CVMFS_REPOSITORIES=sft.cern.ch
CVMFS_REPOSITORY_NAME=sft.cern.ch
CVMFS_CONFIG_REPOSITORY=cvmfs-config.cern.ch
CVMFS_SERVER_URL='http://cvmfs-stratum-zero-hpc.cern.ch/cvmfs/sft.cern.ch'
CVMFS_HTTP_PROXY=DIRECT # Avoid filling up any local squid's cache
CVMFS_CACHE_BASE=/var/lib/cvmfs/shrinkwrap
CVMFS_KEYS_DIR=/etc/cvmfs/keys/cern.ch # Need to be provided for shrinkwrap
CVMFS_SHARED_CACHE=no # Important as libcvmfs does not support shared caches
CVMFS_USER=cvmfs

Note: Keys will need to be provided. The location in this configuration is the default used for CVMFS with FUSE.

Using the cvmfs repository sft.cern.ch :

sudo cvmfs_shrinkwrap -r sft.cern.ch -f sft.cern.ch.config -t sft.cern.ch.spec --dest-base /tmp/cvmfs -j 16

Creating an image in userspace

Start by using the above setup.

Alternatively, shrinkwrap images can be created in user space. This is achieved using the UID and GID mapping feature of libcvmfs. First mapping files need to be written.

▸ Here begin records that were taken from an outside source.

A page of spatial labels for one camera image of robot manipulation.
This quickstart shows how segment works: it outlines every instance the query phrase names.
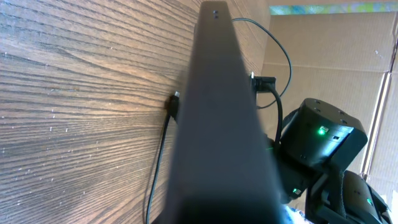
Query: wooden table
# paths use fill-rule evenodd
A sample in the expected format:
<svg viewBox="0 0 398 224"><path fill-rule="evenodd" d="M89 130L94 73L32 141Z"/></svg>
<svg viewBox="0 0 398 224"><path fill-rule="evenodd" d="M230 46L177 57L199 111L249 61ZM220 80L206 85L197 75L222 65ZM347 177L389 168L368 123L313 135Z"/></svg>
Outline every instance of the wooden table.
<svg viewBox="0 0 398 224"><path fill-rule="evenodd" d="M265 0L228 4L232 17L268 25ZM182 89L199 7L0 3L0 223L142 223L164 101ZM236 30L246 68L260 74L265 34L244 22ZM172 122L152 219L175 129Z"/></svg>

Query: brown wood plank
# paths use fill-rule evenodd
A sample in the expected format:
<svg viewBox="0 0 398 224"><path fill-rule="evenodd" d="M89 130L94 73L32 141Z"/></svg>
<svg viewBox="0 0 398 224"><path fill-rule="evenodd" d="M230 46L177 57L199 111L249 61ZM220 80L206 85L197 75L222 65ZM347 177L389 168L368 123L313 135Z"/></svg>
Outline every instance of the brown wood plank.
<svg viewBox="0 0 398 224"><path fill-rule="evenodd" d="M228 1L268 26L265 1ZM0 223L142 223L168 95L188 70L200 1L0 3ZM236 24L248 70L266 36ZM171 122L152 206L167 186Z"/></svg>

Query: wood grain surface
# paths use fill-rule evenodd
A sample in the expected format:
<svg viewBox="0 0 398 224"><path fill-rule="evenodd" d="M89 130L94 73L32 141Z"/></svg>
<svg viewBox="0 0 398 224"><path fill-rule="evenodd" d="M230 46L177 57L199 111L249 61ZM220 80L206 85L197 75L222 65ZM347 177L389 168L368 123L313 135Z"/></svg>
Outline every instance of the wood grain surface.
<svg viewBox="0 0 398 224"><path fill-rule="evenodd" d="M265 0L228 1L268 26ZM0 223L142 223L165 116L200 1L0 2ZM266 36L238 22L248 70ZM152 204L161 211L171 122Z"/></svg>

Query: cardboard box
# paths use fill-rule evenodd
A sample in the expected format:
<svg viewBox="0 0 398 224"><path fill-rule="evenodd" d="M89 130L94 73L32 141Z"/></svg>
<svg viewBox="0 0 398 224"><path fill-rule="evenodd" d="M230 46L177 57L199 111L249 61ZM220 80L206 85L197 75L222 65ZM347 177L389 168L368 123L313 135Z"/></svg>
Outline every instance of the cardboard box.
<svg viewBox="0 0 398 224"><path fill-rule="evenodd" d="M394 108L398 100L390 97L398 95L394 74L385 110L378 107L392 63L396 20L395 12L271 16L269 26L293 64L293 79L282 97L284 116L298 108L305 98L318 98L358 118L368 137L377 135L377 141L373 146L365 146L348 169L363 172L367 162L364 158L370 155L368 181L387 197L390 207L393 192L398 190L398 171L394 167L398 163L398 149L394 147L398 144L394 138L398 126ZM288 79L287 60L272 39L267 40L262 75L277 78L278 92L283 90ZM257 104L265 105L273 99L271 94L262 94ZM260 110L259 116L266 133L274 138L276 105ZM377 116L382 117L379 126L375 125ZM369 154L367 148L374 150ZM378 180L389 183L390 187L377 184ZM303 210L304 198L290 205Z"/></svg>

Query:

Example (Assuming UID 1000). Write * 1000 into uid.map at /tmp/cvmfs. Add this rule sft.cern.ch.config. :

CVMFS_UID_MAP=/tmp/cvmfs/uid.map

The same is done with GID into gid.map.

Using the cvmfs repository sft.cern.ch :

cvmfs_shrinkwrap -r sft.cern.ch -f sft.cern.ch.config -t sft.cern.ch.spec --dest-base /tmp/cvmfs -j 16

Note on CVMFS Variables

CVMFS variables that are used in the organization of repositories are evaluated at the time of image creation. As such, the OS the image is created on should be the expected OS the image will be used with. Specification rules can be written to include other OS compatible version, but symlinks will resolve to the original OS.

Using a shrinkwrap image

Shrinkwrap was developed to address similar restrictions as the CVMFS Preloader. Having created an image from your specification there are a number of ways this can be used and moved around.

Exporting image

Having a fully loaded repository, including the hardlinked data, the image can be exported to a number of different formats and packages. Some examples of this could be ZIP, tarballs, or squashfs. The recommendation is to use squashfs as it provides a great amount of portability and is supported for directly mounting on most OS.

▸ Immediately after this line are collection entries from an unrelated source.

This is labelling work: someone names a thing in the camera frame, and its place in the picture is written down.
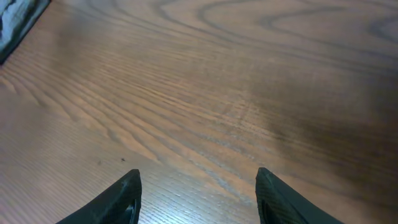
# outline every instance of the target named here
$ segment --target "wooden surface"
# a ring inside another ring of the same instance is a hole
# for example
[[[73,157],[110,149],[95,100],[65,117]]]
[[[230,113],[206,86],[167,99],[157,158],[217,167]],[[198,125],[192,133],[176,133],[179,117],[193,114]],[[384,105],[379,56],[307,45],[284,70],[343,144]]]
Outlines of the wooden surface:
[[[140,168],[141,223],[259,223],[264,166],[345,223],[395,223],[397,13],[393,0],[53,1],[0,70],[3,216],[55,222]]]

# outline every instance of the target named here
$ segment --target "brown wooden tabletop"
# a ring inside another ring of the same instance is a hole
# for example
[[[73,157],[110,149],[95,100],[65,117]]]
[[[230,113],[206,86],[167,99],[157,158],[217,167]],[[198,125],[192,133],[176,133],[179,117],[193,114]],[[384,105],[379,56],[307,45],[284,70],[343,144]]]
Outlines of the brown wooden tabletop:
[[[396,223],[397,13],[54,0],[0,68],[0,218],[57,222],[140,169],[140,223],[259,223],[266,167],[345,223]]]

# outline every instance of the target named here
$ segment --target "wood grain pattern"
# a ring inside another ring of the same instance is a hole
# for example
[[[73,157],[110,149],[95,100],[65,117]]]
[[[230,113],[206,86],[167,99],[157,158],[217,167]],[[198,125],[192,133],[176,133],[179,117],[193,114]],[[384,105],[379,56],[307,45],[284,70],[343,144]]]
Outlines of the wood grain pattern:
[[[394,223],[397,12],[391,0],[57,0],[0,78],[250,215],[264,166],[343,222]]]

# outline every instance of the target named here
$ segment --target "wooden table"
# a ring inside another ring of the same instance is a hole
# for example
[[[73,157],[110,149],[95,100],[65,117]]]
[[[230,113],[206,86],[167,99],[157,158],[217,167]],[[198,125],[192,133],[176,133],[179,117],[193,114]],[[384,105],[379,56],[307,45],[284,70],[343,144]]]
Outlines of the wooden table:
[[[0,69],[0,217],[57,222],[138,168],[140,223],[259,223],[266,167],[345,223],[395,223],[397,12],[54,0]]]

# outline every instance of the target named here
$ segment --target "wood grain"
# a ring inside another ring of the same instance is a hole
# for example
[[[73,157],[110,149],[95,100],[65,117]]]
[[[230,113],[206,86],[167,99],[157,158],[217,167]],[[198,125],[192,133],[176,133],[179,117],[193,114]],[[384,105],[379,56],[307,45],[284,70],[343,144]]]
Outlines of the wood grain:
[[[397,12],[391,0],[57,0],[0,78],[102,136],[81,139],[250,211],[214,222],[258,223],[264,166],[345,223],[394,223]]]

If tools for creating squashfs are not already available try :

apt-get install squashfs-tools

– or –

yum install squashfs-tools

After this has been install a squashfs image can be created using the above image :

mksquashfs /tmp/cvmfs root-sft-image.sqsh

This process may take time to create depending on the size of the shrinkwrapped image. The squashfs image can now be moved around and mounted using :

mount -t squashfs /PATH/TO/IMAGE/root-sft-image.sqsh /cvmfs

Bind mounting an image

The shrinkwrap image can also be directly moved and mounted using bind mounts.

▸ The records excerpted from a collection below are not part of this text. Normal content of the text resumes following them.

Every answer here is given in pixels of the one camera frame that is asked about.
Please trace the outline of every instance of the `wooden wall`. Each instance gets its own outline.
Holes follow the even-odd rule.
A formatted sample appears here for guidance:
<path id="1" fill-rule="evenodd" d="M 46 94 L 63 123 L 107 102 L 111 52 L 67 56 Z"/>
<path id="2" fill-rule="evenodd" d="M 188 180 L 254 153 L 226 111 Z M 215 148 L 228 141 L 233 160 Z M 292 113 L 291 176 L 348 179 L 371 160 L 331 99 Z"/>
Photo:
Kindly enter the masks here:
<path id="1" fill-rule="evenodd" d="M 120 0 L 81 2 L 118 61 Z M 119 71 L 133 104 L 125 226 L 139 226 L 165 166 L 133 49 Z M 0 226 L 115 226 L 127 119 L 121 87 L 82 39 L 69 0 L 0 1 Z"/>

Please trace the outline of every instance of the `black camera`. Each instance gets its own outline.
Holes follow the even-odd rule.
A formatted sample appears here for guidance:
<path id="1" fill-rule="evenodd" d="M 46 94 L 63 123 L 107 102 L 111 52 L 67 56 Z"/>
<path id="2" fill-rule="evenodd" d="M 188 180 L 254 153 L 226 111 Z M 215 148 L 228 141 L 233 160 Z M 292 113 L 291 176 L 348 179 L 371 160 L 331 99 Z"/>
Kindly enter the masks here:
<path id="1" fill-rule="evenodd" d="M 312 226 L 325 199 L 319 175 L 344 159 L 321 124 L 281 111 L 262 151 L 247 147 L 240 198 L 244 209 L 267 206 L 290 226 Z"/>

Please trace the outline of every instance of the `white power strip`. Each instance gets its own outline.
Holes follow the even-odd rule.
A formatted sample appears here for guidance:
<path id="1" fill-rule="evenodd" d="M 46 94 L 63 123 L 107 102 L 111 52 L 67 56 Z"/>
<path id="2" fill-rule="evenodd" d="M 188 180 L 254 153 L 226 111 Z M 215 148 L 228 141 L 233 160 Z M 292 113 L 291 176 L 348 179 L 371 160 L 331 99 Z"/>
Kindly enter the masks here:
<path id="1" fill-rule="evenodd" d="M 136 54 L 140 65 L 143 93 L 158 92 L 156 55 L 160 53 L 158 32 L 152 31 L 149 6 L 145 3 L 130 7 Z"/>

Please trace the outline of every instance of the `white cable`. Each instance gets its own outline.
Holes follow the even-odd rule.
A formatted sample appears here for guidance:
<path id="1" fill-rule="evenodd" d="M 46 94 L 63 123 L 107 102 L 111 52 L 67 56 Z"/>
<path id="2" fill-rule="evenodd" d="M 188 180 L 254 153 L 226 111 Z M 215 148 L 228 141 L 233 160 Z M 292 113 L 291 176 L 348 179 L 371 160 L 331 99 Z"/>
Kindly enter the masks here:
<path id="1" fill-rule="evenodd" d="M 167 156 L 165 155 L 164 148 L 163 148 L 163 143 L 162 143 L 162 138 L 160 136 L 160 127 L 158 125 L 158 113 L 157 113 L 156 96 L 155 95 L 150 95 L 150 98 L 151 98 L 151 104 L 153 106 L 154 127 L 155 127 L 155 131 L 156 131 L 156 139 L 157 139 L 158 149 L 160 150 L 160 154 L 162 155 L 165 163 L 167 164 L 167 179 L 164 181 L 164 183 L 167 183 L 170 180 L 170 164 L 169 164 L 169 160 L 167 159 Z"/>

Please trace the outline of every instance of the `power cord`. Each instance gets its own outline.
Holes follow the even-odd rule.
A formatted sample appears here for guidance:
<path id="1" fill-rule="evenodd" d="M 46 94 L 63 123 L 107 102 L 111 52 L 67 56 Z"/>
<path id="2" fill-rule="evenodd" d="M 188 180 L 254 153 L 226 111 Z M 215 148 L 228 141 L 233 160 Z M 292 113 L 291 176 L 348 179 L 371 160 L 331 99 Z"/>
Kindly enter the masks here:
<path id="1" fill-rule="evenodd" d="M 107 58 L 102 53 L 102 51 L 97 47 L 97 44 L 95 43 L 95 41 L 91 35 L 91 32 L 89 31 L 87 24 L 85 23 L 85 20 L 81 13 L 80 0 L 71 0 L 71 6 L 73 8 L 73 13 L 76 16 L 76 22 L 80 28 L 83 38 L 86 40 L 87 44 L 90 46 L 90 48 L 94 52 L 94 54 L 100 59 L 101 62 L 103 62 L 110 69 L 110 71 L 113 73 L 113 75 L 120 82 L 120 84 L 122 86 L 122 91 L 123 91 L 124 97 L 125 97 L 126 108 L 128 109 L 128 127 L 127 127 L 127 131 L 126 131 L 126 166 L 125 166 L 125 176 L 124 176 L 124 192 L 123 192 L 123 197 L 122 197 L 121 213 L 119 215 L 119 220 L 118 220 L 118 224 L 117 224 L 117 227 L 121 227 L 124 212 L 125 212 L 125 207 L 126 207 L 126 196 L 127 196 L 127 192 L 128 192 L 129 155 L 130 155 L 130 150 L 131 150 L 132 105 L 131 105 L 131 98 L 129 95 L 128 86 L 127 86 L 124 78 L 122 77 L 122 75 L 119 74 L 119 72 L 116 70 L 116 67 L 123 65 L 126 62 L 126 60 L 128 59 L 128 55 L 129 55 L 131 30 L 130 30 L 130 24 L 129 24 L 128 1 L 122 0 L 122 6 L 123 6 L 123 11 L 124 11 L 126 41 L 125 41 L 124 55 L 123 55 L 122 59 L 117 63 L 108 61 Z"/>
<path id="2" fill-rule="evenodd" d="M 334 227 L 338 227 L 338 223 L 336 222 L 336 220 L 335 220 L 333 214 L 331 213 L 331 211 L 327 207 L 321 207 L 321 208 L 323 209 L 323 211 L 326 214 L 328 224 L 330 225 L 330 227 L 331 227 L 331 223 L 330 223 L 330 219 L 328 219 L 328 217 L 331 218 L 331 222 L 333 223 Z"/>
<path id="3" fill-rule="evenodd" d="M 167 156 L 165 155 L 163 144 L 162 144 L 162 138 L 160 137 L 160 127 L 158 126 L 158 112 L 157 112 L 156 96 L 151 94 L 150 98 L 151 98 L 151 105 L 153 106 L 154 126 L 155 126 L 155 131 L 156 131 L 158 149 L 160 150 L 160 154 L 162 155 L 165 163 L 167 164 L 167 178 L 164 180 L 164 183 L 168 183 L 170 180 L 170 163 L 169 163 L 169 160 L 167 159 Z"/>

mount --bind /tmp/cvmfs /cvmfs

This provides a quick method for testing created images and verifying the contents will run your expected workload.

Important note on use

Shrinkwrap images mirror the data organization of CVMFS. As such it is important that the data and the filesystem tree be co-located in the filesystem/mountpoint. If the data is separated from the filesystem tree you are likely to encounter an error.